Niyet o kadar mühimdir ki, dinimizin emrettiği bir şey, dünya menfaati için yapılınca sahih ve makbul olmuyor. Dünya işi sayılıyor. Herhangi bir dünya işi de, ahiret menfaati için yapılınca, ibadet halini alıyor. Mümin, hanımına verdiği bir lokmayla bile sevap kazanıyor. Bu durumu göz önüne alarak, düşüncesini temizleyen ve niyetini düzelten bir kimse, yiyip içmekte ve her türlü dünya işlerinde, ahiret faydasını gözeterek, sevap kazanmak fırsatını elden kaçırmaz. İnsanlar bütün işlerinde, hatta ibadetlerinde, dünya menfaati, maddi kazanç aramaya alıştırılırsa, menfaatperestlik, egoistlik hasıl olur.
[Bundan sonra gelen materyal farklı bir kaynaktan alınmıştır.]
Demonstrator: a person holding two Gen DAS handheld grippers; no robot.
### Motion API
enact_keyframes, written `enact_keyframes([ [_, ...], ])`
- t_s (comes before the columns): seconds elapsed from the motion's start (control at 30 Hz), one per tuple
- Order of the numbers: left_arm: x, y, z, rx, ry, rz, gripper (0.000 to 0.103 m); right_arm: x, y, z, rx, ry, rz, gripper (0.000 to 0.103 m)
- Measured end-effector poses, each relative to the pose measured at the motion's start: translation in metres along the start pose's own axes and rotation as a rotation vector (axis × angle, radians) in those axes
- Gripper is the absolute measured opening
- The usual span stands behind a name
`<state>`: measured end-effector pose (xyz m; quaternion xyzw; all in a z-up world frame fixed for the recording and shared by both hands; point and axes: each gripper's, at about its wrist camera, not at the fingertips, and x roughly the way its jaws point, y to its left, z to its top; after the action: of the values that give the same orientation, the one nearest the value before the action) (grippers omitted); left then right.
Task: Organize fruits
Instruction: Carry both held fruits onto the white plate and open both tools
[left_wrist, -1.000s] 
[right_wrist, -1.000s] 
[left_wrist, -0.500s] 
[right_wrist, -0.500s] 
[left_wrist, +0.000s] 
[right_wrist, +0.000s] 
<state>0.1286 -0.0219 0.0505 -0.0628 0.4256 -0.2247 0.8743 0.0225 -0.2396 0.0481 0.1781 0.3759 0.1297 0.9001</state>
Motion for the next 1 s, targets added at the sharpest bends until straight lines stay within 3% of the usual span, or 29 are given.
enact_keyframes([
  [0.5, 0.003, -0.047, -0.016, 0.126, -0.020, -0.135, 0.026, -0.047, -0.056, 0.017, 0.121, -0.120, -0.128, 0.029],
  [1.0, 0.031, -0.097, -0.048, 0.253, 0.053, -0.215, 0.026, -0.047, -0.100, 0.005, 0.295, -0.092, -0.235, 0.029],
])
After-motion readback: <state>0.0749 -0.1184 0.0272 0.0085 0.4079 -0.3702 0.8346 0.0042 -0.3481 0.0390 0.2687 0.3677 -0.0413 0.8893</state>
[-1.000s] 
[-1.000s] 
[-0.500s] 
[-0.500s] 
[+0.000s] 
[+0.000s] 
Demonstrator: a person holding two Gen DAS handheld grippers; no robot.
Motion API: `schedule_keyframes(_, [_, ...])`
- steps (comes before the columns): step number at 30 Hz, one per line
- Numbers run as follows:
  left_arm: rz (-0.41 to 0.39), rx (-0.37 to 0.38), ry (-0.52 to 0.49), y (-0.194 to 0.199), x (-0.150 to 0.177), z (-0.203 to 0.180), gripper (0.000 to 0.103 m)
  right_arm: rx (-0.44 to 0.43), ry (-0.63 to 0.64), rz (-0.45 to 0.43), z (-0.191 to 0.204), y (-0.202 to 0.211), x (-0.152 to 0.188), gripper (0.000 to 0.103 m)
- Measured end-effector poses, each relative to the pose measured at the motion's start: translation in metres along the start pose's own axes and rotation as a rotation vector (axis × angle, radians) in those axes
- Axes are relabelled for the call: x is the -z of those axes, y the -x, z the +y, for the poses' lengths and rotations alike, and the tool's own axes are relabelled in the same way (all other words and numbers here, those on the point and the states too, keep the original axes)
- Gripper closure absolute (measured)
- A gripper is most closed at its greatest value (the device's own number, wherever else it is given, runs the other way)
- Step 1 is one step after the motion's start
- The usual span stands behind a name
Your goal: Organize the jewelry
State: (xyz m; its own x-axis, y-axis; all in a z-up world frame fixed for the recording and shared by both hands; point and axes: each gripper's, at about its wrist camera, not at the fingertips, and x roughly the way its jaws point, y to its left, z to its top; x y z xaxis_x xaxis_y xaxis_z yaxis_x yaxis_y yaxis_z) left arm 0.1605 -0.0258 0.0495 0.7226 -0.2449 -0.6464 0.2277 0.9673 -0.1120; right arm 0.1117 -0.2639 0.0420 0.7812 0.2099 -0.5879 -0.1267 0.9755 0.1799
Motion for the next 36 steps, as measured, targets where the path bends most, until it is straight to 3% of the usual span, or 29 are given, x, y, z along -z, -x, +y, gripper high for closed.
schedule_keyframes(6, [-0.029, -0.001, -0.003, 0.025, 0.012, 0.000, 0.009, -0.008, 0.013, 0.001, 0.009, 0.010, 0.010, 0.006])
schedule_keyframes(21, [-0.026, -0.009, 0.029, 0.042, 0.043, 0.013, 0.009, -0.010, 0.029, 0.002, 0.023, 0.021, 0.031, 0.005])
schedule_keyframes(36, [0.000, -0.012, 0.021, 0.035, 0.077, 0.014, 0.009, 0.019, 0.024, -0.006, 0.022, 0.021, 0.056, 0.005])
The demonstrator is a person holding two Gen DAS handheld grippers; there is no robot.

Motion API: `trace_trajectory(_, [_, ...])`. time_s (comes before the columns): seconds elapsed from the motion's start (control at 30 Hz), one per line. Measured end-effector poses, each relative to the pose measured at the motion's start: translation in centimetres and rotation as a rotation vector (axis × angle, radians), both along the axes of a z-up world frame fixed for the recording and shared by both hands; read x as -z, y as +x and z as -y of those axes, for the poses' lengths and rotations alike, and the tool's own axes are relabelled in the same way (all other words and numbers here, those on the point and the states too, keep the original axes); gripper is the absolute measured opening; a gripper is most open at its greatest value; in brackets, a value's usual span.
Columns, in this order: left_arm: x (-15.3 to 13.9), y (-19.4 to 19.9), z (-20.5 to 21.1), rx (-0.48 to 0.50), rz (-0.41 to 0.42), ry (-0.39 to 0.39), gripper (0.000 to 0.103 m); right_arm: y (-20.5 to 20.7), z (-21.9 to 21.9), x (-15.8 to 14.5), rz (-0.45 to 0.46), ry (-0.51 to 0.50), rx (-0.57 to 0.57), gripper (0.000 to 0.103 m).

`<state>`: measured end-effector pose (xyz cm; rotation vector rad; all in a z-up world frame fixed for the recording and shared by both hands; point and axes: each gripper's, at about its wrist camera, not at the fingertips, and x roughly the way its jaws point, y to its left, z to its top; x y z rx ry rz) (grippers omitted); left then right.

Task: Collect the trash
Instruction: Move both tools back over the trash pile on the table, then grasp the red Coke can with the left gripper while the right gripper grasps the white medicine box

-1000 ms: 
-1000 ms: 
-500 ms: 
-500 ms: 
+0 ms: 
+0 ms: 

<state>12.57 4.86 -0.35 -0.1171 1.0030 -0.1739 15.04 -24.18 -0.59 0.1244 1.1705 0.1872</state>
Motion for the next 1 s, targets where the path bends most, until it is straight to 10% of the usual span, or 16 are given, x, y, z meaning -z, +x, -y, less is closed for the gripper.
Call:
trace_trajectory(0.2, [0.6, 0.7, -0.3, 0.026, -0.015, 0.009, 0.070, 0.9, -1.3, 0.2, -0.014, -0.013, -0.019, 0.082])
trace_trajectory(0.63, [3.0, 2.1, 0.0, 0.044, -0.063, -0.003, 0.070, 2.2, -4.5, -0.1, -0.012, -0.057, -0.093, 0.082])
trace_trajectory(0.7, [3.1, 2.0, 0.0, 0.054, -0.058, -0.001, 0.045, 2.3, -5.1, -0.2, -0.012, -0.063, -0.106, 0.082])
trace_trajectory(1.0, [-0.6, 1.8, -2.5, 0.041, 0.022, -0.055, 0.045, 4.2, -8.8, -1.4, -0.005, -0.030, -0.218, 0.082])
Hâlbuki İslamiyet, nefslerin böyle kötü isteklerini yatıştırmayı, menfaatlerimizden fedakârlık etmeyi, ahlakın ve ruhun temizlenmesini, yükselmesini istemektedir.

 

İslamiyete uymanın, ibadet etmenin, dünya menfaatleri üzerine kurulmayacağı, akıl sahipleri için pek meydanda olan bir gerçektir. Böyle olduğunu şu ayet-i kerime mealleri de göstermektedir:

(Ahireti kazanmak için çalışanların kazançlarını arttırırız. Dünya menfaati için çalışanlara da, ondan veririz. Fakat, ahirette bunların eline bir şey geçmeyecektir.) [Şura 20]

 

(Menfaatleri ve lezzetleri çabuk geçen, tükenen dünyayı isteyenlerden, dilediğimize, istediğimize veririz. Ahiret menfaatleri için çalışan müminlerin mükAfatları boldur.) [İsra 18,19]

 

(Dünyada yaşamayı ve eğlenmeyi isteyenlerin çalışmalarının karşılığını bol bol veririz. Bunlara ahirette yalnız Cehennem ateşi verilecektir. Emekleri ahirette boşa gider. Yalnızca dünya için yaptıkları işlerine, ahirette bir karşılık hasıl olmaz.) [Hud, 15,16]

 

Söz mü, iş mi, niyet mi?

Dinimizde her zaman, her hususta niyete mi bakılır?

CEVAP

Dinimizde bazen söze, bazen niyete veya işe itibar edilir.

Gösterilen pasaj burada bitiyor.